Exercise prompt:
Retype exactly the lines from the one that contains "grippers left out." through the final line of the material below, and add nothing else.
** Source data follows **
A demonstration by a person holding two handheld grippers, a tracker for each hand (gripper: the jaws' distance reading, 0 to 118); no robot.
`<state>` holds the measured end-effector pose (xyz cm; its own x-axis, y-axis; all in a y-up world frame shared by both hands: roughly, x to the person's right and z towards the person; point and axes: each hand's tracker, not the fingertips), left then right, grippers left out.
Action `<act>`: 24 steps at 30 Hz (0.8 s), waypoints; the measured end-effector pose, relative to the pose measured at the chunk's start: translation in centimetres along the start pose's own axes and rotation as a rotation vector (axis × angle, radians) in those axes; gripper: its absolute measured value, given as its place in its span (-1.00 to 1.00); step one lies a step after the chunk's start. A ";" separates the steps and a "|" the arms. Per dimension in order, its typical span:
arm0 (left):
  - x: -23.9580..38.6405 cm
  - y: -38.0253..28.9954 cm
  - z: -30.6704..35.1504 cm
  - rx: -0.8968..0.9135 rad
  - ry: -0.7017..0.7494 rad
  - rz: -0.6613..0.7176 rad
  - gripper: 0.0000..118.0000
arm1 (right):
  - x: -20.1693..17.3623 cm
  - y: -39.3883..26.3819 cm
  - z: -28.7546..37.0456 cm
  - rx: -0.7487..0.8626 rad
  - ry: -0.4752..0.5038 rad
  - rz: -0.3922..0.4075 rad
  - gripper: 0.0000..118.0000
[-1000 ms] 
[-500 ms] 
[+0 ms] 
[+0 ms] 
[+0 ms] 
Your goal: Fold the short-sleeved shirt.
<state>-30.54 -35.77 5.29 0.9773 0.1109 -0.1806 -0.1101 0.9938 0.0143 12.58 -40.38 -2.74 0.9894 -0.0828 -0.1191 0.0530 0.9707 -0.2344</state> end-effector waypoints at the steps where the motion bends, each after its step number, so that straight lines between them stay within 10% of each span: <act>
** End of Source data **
Written answer:
`<state>` holds the measured end-effector pose (xyz cm; its own x-axis, y-axis; all in a y-up world frame shared by both hands: roughly, x to the person's right and z towards the person; point and axes: each hand's tracker, not the fingertips), left then right, grippers left out.
Action `<act>`: 24 steps at 30 Hz (0.8 s), waypoints; the measured end-effector pose, relative to the pose measured at the chunk's start: translation in centimetres along the start pose's own axes and rotation as a rotation vector (axis × angle, radians) in those axes; gripper: its absolute measured value, given as its place in its span (-1.00 to 1.00); step one lies a step after the chunk's start. A ";" separates the steps and a "|" the arms. Per dimension in order, its typical span:
arm0 (left):
  - x: -23.9580..38.6405 cm
  - y: -38.0253..28.9954 cm
  - z: -30.6704..35.1504 cm
  - rx: -0.8968..0.9135 rad
  - ry: -0.7017..0.7494 rad
  - rz: -0.6613..0.7176 rad
  - gripper: 0.0000..118.0000
arm1 (right):
  - x: -20.1693..17.3623 cm
  - y: -39.3883..26.3819 cm
  - z: -28.7546..37.0456 cm
  - rx: -0.7487..0.8626 rad
  - ry: -0.4752..0.5038 rad
  - rz: -0.3922..0.4075 rad
  - gripper: 0.0000..118.0000
[-1000 ms] 
[-500 ms] 
[+0 ms] 
[+0 ms] 
[+0 ms] 
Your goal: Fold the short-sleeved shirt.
<state>-30.54 -35.77 5.29 0.9773 0.1109 -0.1806 -0.1101 0.9938 0.0143 12.58 -40.38 -2.74 0.9894 -0.0828 -0.1191 0.0530 0.9707 -0.2344</state> end-effector waypoints at the steps where the motion bends, each after its step number, so that straight lines between them stay within 10% of each span: <act>

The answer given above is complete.